● **What you are asked to do**
Line for line, the listing below is to be transcribed exactly.
====================
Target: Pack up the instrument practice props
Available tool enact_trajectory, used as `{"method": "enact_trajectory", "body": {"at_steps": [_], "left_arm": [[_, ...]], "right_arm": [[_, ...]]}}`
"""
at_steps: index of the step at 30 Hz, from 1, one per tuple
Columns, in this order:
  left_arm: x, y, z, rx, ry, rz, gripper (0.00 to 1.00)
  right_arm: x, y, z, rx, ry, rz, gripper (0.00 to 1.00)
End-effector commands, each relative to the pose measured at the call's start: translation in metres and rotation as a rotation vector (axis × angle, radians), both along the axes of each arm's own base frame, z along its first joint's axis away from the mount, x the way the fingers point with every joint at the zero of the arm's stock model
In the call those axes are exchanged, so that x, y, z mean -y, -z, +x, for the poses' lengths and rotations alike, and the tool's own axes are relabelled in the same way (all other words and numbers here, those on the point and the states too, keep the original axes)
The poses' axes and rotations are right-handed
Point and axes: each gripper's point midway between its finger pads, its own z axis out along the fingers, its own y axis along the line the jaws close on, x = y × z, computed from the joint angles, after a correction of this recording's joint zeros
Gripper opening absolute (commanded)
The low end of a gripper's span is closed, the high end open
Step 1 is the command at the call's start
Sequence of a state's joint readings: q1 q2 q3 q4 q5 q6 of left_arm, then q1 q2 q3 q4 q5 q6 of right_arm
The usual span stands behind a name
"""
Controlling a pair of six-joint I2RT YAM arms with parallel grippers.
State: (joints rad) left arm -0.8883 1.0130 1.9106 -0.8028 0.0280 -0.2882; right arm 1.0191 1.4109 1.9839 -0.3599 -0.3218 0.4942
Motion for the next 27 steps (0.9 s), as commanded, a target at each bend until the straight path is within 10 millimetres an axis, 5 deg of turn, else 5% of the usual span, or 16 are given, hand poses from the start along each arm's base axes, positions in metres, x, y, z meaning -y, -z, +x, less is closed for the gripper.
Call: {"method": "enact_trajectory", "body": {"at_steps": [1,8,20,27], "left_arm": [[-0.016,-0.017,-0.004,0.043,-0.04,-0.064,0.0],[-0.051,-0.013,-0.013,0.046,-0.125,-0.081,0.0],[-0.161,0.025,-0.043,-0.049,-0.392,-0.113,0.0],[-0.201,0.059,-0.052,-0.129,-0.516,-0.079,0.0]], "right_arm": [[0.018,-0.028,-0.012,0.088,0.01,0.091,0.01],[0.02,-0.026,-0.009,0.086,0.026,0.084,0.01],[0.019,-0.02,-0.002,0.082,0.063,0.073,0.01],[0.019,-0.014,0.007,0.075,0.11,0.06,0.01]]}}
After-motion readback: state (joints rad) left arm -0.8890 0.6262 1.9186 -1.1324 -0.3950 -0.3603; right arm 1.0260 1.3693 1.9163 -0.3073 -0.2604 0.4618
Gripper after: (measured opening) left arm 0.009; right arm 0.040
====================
● **Answer to the exercise**
Target: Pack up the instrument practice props
Available tool enact_trajectory, used as `{"method": "enact_trajectory", "body": {"at_steps": [_], "left_arm": [[_, ...]], "right_arm": [[_, ...]]}}`
"""
at_steps: index of the step at 30 Hz, from 1, one per tuple
Columns, in this order:
  left_arm: x, y, z, rx, ry, rz, gripper (0.00 to 1.00)
  right_arm: x, y, z, rx, ry, rz, gripper (0.00 to 1.00)
End-effector commands, each relative to the pose measured at the call's start: translation in metres and rotation as a rotation vector (axis × angle, radians), both along the axes of each arm's own base frame, z along its first joint's axis away from the mount, x the way the fingers point with every joint at the zero of the arm's stock model
In the call those axes are exchanged, so that x, y, z mean -y, -z, +x, for the poses' lengths and rotations alike, and the tool's own axes are relabelled in the same way (all other words and numbers here, those on the point and the states too, keep the original axes)
The poses' axes and rotations are right-handed
Point and axes: each gripper's point midway between its finger pads, its own z axis out along the fingers, its own y axis along the line the jaws close on, x = y × z, computed from the joint angles, after a correction of this recording's joint zeros
Gripper opening absolute (commanded)
The low end of a gripper's span is closed, the high end open
Step 1 is the command at the call's start
Sequence of a state's joint readings: q1 q2 q3 q4 q5 q6 of left_arm, then q1 q2 q3 q4 q5 q6 of right_arm
The usual span stands behind a name
"""
Controlling a pair of six-joint I2RT YAM arms with parallel grippers.
State: (joints rad) left arm -0.8883 1.0130 1.9106 -0.8028 0.0280 -0.2882; right arm 1.0191 1.4109 1.9839 -0.3599 -0.3218 0.4942
Motion for the next 27 steps (0.9 s), as commanded, a target at each bend until the straight path is within 10 millimetres an axis, 5 deg of turn, else 5% of the usual span, or 16 are given, hand poses from the start along each arm's base axes, positions in metres, x, y, z meaning -y, -z, +x, less is closed for the gripper.
Call: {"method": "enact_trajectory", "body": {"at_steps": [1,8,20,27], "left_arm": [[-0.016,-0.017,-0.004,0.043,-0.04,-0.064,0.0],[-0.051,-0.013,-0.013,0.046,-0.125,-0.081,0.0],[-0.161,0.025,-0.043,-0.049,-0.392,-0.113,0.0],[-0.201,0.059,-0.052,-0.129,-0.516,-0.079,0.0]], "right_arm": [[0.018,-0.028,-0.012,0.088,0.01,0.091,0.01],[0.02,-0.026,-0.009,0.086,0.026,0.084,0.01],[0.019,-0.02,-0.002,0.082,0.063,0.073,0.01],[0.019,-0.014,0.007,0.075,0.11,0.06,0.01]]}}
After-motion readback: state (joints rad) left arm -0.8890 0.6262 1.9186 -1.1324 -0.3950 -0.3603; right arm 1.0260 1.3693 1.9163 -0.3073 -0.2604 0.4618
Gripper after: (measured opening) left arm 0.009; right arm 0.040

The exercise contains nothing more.